Cassius: Tell me, good Brutus, can you see your face?’
Brutus: No, Cassius, for the eye sees not itself, but by reflection, by
some other things.
Julius Caesar, William Shakespeare, I ii 51, 52, 53
The debate about what constitutes identity or self is not new.
Gotama said, some 2,500 years ago that he was
swimming against the
current by asserting that there was no
Atman, no absolute, immutable, enduring self, but only a complex of conditioned processes.
Psychology is currently engaged in a similar debate, struggling to understand whether the self is a construct comprising conscious and unconscious elements, a product of social perception, a number of different selves responding to different social situations, none of these things or all of them. The truth is that psychology does not know what the prime subject of its study is, and it wants to find out.
I propose to put forward certain ideas about the nature of self and consciousness in this blog and with time develop those ideas.
My starting point is Shakespeare's statement above, that the I cannot see itself. The logic behind this is simple and indisputable. The self, or the I, being what is looking, can never see itself because it is, quite literally, behind its own perspective. By logical extension, everything that the I can see is 'not I', and this must include all of the
I's properties, qualities and attributes, including its consciousness, perception and identity.
This of course raises the question of whether the I and the identity can be different things. It is central to my proposition that they can be, and that they are.
In addition to this idea, I want to take
Descartes' dictum, ‘
Je pense donce je suis,’ (later ‘
Cogito ergo sum.’), though hailed as the birth of rationalism, as the ultimate
empirical statement establishing beyond all possible doubt the existence of the I, and the fact that the I is conscious. Consciousness emerges here as a property of the I, and this has a number of important implications.
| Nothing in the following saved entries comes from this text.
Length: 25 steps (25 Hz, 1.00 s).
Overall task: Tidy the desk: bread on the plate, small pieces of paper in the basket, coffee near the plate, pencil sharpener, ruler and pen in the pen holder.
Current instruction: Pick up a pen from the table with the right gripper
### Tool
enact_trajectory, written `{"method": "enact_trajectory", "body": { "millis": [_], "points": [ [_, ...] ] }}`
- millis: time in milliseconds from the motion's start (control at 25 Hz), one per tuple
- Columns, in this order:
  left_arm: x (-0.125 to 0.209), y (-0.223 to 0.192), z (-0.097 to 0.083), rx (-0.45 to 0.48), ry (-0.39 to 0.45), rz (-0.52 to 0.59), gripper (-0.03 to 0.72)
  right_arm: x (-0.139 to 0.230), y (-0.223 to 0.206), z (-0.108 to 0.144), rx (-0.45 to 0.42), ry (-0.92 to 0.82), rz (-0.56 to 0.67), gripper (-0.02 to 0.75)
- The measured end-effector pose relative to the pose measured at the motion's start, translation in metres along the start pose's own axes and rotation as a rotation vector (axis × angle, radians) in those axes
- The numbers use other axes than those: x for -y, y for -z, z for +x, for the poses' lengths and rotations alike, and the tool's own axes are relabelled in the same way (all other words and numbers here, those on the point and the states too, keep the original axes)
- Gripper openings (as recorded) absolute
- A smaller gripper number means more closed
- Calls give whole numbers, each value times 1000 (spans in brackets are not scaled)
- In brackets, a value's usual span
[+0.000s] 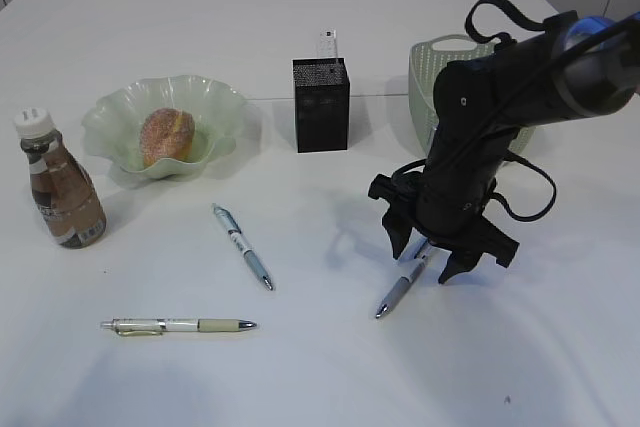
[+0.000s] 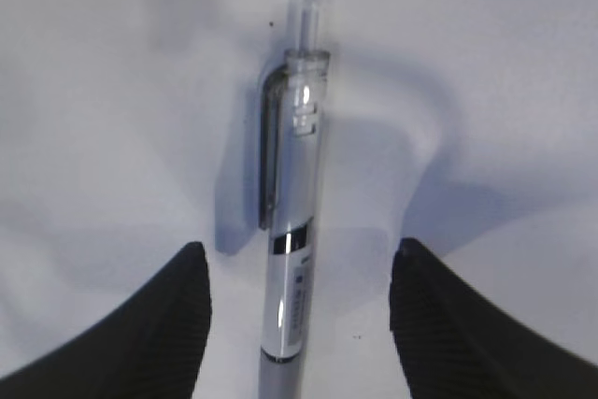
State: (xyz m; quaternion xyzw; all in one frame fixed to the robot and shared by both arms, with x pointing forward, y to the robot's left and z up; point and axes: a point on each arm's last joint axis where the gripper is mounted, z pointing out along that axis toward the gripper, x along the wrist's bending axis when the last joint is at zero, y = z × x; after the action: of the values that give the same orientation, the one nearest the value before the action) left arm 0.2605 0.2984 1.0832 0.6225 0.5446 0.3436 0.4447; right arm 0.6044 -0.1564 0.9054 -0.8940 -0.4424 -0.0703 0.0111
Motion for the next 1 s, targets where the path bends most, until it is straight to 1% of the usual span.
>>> {"method": "enact_trajectory", "body": {
  "millis": [560, 760, 920, 960, 1000],
  "points": [
    [0, 0, 0, 0, 0, 2, 393, 1, -6, -2, 31, 0, 20, 478],
    [0, 0, 0, 0, 0, 2, 393, 2, -6, -3, 45, -1, 30, 414],
    [0, 0, 0, 0, 0, 2, 393, 2, -6, -4, 49, 2, 29, 338],
    [0, 0, 0, 0, 0, 2, 391, 2, -6, -4, 50, 2, 30, 330],
    [0, 0, 0, 0, 0, 2, 386, 2, -6, -4, 50, 3, 29, 298]
  ]
}}
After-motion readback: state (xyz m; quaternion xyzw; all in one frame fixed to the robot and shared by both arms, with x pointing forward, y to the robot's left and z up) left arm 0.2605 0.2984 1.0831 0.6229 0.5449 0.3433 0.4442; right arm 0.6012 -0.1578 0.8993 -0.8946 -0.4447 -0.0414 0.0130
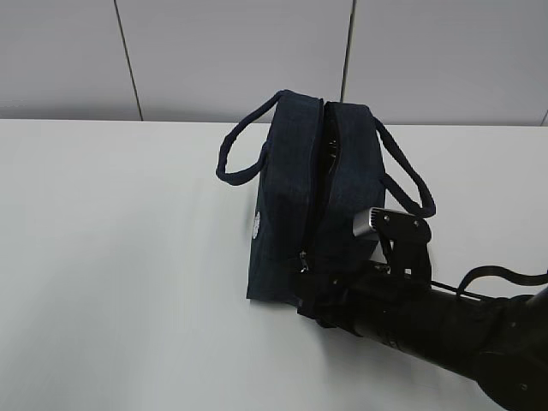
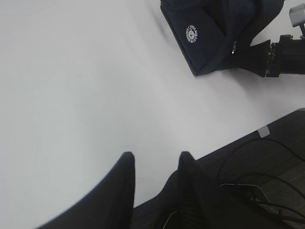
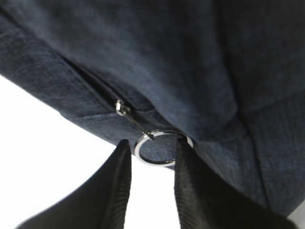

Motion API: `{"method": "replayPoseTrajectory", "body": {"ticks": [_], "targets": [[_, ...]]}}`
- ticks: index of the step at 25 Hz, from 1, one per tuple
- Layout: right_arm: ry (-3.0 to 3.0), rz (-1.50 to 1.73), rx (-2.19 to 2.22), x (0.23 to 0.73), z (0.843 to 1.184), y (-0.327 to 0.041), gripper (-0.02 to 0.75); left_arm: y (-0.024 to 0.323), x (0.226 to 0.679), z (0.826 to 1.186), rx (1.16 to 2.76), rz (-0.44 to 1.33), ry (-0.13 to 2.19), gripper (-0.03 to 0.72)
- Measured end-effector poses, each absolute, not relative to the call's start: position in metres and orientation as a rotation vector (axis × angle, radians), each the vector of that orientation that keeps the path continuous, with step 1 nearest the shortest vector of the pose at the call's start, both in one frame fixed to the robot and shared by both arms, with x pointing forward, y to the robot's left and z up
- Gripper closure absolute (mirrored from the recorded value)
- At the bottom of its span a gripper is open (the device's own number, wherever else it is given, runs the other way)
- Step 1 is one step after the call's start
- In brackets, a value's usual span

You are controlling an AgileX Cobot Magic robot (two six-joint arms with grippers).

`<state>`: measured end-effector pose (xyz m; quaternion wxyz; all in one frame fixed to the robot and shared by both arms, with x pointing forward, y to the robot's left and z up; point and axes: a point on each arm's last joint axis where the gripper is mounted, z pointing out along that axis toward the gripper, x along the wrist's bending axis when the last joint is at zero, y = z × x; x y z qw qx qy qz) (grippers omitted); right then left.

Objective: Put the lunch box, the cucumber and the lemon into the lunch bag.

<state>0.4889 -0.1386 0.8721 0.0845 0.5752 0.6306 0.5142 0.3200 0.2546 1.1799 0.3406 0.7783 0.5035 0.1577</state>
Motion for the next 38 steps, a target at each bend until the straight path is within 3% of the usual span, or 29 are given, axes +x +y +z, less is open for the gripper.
{"method": "replayPoseTrajectory", "body": {"ticks": [12,17,21,35,38], "targets": [[1.875,1.52,1.761,0.4845,0.869,-0.1415,0.52,0.2546,0.32,1.1799,2.025,0.41,1.31,0.487],[1.871,1.523,1.765,0.4845,0.8691,-0.1415,0.624,0.2546,0.32,1.1799,2.025,0.41,1.31,0.488],[1.868,1.524,1.77,0.4845,0.8691,-0.1416,0.652,0.2546,0.32,1.1799,2.025,0.41,1.31,0.488],[1.917,1.542,1.695,0.483,0.87,-0.1394,0.652,0.2548,0.3201,1.1799,2.025,0.412,1.31,0.488],[1.937,1.547,1.674,0.4822,0.8701,-0.1384,0.592,0.2548,0.3201,1.1799,2.025,0.412,1.31,0.488]]}}
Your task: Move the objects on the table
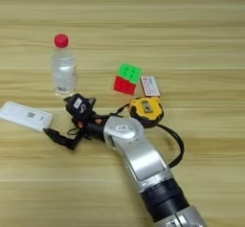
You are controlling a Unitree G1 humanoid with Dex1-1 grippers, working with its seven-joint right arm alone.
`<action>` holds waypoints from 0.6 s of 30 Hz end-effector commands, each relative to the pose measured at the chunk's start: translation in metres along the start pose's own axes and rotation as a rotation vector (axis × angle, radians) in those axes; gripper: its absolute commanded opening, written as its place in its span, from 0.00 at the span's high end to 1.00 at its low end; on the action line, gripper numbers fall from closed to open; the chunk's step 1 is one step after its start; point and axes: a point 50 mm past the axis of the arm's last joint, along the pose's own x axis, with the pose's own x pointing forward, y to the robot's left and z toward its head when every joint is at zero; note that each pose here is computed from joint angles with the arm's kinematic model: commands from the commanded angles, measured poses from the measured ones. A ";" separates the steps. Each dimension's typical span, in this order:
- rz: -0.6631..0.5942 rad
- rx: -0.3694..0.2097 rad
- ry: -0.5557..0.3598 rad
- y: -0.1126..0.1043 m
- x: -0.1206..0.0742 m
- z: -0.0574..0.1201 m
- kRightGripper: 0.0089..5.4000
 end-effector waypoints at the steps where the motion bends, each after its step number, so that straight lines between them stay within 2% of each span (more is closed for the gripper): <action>1: 0.018 -0.077 -0.091 -0.003 0.010 0.026 0.01; 18: 0.063 -0.042 -0.077 -0.004 0.033 0.018 0.01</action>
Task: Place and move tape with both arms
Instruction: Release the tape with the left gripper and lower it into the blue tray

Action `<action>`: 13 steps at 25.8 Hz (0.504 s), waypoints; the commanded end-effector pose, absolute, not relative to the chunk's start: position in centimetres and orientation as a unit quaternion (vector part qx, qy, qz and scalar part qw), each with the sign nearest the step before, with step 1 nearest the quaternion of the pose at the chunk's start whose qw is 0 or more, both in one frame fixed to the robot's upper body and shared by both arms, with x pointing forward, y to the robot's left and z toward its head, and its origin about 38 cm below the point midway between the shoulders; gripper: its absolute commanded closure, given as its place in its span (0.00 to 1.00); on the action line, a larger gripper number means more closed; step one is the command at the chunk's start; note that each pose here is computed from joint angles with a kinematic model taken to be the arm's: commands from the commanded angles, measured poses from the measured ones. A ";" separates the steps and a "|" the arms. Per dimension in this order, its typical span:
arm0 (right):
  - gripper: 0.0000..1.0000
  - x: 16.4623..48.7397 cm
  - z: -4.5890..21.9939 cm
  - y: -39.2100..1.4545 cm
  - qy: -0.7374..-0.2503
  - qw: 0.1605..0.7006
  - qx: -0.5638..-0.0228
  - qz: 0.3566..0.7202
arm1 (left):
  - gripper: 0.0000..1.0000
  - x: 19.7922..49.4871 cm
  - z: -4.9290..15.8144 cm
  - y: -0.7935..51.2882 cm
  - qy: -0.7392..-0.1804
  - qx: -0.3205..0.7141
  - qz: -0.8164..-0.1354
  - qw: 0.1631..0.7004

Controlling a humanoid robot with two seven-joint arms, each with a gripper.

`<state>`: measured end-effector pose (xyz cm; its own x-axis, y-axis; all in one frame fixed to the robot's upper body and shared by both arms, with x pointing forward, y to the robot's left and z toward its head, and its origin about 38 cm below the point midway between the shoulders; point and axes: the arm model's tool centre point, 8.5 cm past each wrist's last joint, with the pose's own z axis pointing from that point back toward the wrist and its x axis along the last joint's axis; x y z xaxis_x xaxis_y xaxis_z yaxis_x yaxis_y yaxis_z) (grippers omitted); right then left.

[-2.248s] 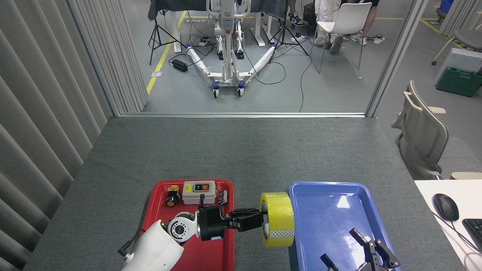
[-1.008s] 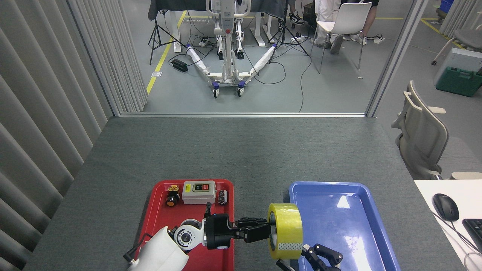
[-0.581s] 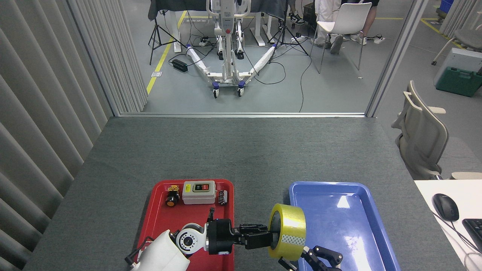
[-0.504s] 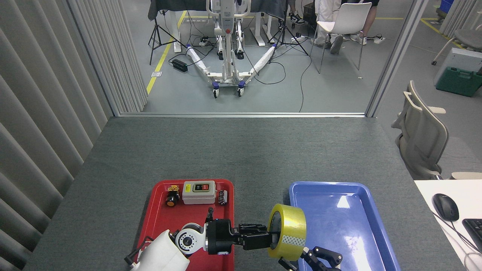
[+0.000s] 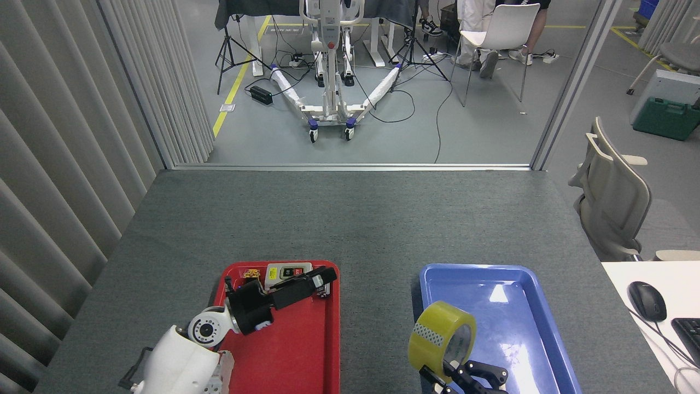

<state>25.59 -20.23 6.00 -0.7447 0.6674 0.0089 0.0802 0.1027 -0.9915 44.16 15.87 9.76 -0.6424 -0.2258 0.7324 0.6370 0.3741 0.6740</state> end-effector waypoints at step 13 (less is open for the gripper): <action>0.90 33.3 2.4 -24.4 -0.418 0.571 -0.343 0.618 | 0.01 41.1 7.7 31.1 -0.413 0.498 -0.552 0.526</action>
<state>32.03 -24.50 3.15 -0.1995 0.9788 0.0470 -0.3005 -0.0155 -0.9537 42.48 29.75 7.69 -0.1052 -0.9944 -0.0116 0.2026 -0.0329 0.9787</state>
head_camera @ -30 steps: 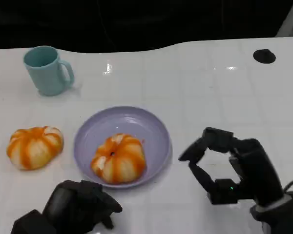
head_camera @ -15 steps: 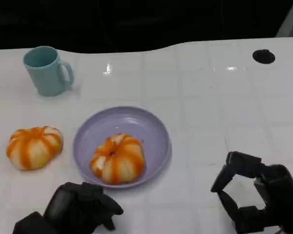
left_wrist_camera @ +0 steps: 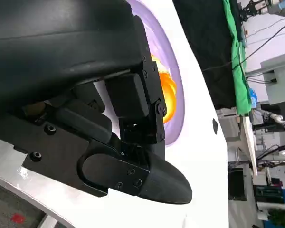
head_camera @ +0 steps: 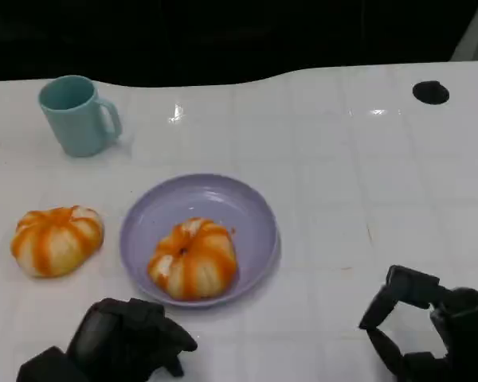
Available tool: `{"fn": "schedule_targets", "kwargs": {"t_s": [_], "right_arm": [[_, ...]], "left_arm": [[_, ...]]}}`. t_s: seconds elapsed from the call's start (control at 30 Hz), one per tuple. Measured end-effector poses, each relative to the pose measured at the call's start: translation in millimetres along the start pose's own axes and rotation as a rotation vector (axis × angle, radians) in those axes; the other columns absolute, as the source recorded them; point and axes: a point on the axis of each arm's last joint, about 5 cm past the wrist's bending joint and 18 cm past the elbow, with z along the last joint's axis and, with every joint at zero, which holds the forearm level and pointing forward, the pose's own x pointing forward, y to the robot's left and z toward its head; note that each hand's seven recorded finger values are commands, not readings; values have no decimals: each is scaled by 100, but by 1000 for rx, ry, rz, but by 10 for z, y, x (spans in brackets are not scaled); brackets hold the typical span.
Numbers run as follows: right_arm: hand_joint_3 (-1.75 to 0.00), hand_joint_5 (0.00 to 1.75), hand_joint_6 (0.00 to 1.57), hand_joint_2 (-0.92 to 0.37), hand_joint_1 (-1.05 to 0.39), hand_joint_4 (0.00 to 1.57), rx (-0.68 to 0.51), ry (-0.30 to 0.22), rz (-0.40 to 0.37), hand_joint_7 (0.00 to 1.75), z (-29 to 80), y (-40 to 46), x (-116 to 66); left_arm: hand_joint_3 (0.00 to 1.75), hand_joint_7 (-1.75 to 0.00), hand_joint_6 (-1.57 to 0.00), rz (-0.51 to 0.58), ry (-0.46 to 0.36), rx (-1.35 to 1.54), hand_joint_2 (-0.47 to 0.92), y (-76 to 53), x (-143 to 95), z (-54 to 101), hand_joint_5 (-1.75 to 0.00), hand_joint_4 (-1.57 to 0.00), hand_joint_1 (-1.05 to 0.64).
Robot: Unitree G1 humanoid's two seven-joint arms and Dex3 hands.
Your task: Grasp the bread from the table and place it into the plate.
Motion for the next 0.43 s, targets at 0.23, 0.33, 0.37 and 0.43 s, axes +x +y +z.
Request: {"fn": "schedule_targets", "kwargs": {"t_s": [0.23, 0.33, 0.37, 0.43], "right_arm": [[-113, 153, 75, -39, -36, 72, -15, 12, 12, 129, -31, 12, -9], [-112, 152, 76, -40, -36, 73, -23, 19, 9, 129, -49, 14, -13], [-112, 152, 76, -41, -36, 74, -29, 16, 10, 129, -53, 12, -11], [-111, 152, 76, -41, -36, 74, -39, 7, 7, 129, -58, 6, 2]], "left_arm": [[15, -50, -141, 0, 1, -4, 92, 11, -8, -4, -112, -124, -105], [15, -50, -142, 0, 5, -4, 92, 14, -13, -10, -112, -124, -105], [16, -50, -142, 0, 5, -3, 92, 15, -14, -10, -112, -124, -105], [15, -50, -142, 0, 5, -3, 92, 16, -12, -11, -112, -125, -105]]}}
But before I go into these I want to establish the basis of the idea which I want to develop. I propose that the I, or the self, is an unknowable, undefinable fact: the fact of being. Latent in the I is all the potential of
all the realities which we as
individuals generate. Surrounding the I (and I use four-dimensional, spacial and temporal images here though they are wholly inappropriate) is an event horizon where the
I's environment collides with the self. On this horizon dynamic tensions and stresses are aroused, which develop into unique dynamic processes and these define the identity of the individual. This event horizon of dynamic stress is the
I's field of perception, and it is what we commonly think of as ourselves. It is here that our personality, our conscious and unconscious minds
arise,
develop and unfold.
But what is crucial to this dynamic event horizon is that it is informed with the potentials and properties of both the I and its environment. It is a complex, dynamic matrix formed and shaped by both, and as an
irresistible consequence of this it follows that this dynamic construct is
inseparable from its environment. In fact one must go further and say that everything that we think of as our identity is a part of the environment if the I.
A little thought will show this to be true, as, though it is easy to think of things that we definitely associate with ourselves, and things that we do not associate with ourselves, it is all but impossible to establish unequivocally where the division lies between ourselves and our 'external' world. This is because that division does not exist.
Physically, mentally and emotionally we are inextricably interwoven with our
environment, and our minds, emotions, feelings and body are as much a part of the
I's environment as are the air, the grass and the trees.